• _Problem statement_: Each line of the listing must be set down exactly as it stands.

====

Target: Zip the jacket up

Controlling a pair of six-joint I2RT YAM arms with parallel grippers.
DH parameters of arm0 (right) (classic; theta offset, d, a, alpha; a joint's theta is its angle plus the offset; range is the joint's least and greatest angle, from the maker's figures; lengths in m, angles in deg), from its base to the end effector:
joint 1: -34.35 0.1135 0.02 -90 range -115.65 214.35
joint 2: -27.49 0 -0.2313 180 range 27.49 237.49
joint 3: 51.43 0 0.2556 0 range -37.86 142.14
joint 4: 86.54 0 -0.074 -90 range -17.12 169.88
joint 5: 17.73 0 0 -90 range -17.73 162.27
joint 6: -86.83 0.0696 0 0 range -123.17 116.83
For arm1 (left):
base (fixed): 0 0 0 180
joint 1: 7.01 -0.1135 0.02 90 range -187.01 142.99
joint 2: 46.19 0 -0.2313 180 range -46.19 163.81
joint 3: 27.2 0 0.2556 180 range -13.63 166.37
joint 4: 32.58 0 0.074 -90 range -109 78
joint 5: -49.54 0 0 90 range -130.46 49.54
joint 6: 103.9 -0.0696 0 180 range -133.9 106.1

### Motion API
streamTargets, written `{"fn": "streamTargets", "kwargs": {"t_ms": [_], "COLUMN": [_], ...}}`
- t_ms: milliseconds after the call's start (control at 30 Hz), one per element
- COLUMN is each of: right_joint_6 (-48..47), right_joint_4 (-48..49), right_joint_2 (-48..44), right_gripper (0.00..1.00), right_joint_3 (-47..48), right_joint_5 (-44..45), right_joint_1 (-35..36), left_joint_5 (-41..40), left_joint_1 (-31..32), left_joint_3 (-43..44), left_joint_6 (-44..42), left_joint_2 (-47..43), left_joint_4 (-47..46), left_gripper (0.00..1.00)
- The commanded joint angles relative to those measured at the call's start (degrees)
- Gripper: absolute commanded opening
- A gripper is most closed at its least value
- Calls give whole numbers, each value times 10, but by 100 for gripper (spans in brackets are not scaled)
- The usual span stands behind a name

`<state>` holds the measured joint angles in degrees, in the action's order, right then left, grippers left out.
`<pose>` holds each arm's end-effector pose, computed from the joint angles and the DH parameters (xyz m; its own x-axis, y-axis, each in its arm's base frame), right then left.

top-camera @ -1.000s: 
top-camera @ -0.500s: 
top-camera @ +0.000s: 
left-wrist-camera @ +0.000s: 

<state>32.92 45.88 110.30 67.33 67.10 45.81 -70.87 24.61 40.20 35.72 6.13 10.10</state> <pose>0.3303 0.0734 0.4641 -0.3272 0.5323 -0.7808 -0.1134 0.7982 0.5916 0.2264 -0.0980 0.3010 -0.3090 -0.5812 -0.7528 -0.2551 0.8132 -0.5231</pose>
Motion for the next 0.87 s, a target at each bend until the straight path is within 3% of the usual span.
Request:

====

• _The answer_:
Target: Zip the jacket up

Controlling a pair of six-joint I2RT YAM arms with parallel grippers.
DH parameters of arm0 (right) (classic; theta offset, d, a, alpha; a joint's theta is its angle plus the offset; range is the joint's least and greatest angle, from the maker's figures; lengths in m, angles in deg), from its base to the end effector:
joint 1: -34.35 0.1135 0.02 -90 range -115.65 214.35
joint 2: -27.49 0 -0.2313 180 range 27.49 237.49
joint 3: 51.43 0 0.2556 0 range -37.86 142.14
joint 4: 86.54 0 -0.074 -90 range -17.12 169.88
joint 5: 17.73 0 0 -90 range -17.73 162.27
joint 6: -86.83 0.0696 0 0 range -123.17 116.83
For arm1 (left):
base (fixed): 0 0 0 180
joint 1: 7.01 -0.1135 0.02 90 range -187.01 142.99
joint 2: 46.19 0 -0.2313 180 range -46.19 163.81
joint 3: 27.2 0 0.2556 180 range -13.63 166.37
joint 4: 32.58 0 0.074 -90 range -109 78
joint 5: -49.54 0 0 90 range -130.46 49.54
joint 6: 103.9 -0.0696 0 180 range -133.9 106.1

### Motion API
streamTargets, written `{"fn": "streamTargets", "kwargs": {"t_ms": [_], "COLUMN": [_], ...}}`
- t_ms: milliseconds after the call's start (control at 30 Hz), one per element
- COLUMN is each of: right_joint_6 (-48..47), right_joint_4 (-48..49), right_joint_2 (-48..44), right_gripper (0.00..1.00), right_joint_3 (-47..48), right_joint_5 (-44..45), right_joint_1 (-35..36), left_joint_5 (-41..40), left_joint_1 (-31..32), left_joint_3 (-43..44), left_joint_6 (-44..42), left_joint_2 (-47..43), left_joint_4 (-47..46), left_gripper (0.00..1.00)
- The commanded joint angles relative to those measured at the call's start (degrees)
- Gripper: absolute commanded opening
- A gripper is most closed at its least value
- Calls give whole numbers, each value times 10, but by 100 for gripper (spans in brackets are not scaled)
- The usual span stands behind a name

`<state>` holds the measured joint angles in degrees, in the action's order, right then left, grippers left out.
`<pose>` holds each arm's end-effector pose, computed from the joint angles and the DH parameters (xyz m; its own x-axis, y-axis, each in its arm's base frame), right then left.

top-camera @ -1.000s: 
top-camera @ -0.500s: 
top-camera @ +0.000s: 
left-wrist-camera @ +0.000s: 

<state>32.92 45.88 110.30 67.33 67.10 45.81 -70.87 24.61 40.20 35.72 6.13 10.10</state> <pose>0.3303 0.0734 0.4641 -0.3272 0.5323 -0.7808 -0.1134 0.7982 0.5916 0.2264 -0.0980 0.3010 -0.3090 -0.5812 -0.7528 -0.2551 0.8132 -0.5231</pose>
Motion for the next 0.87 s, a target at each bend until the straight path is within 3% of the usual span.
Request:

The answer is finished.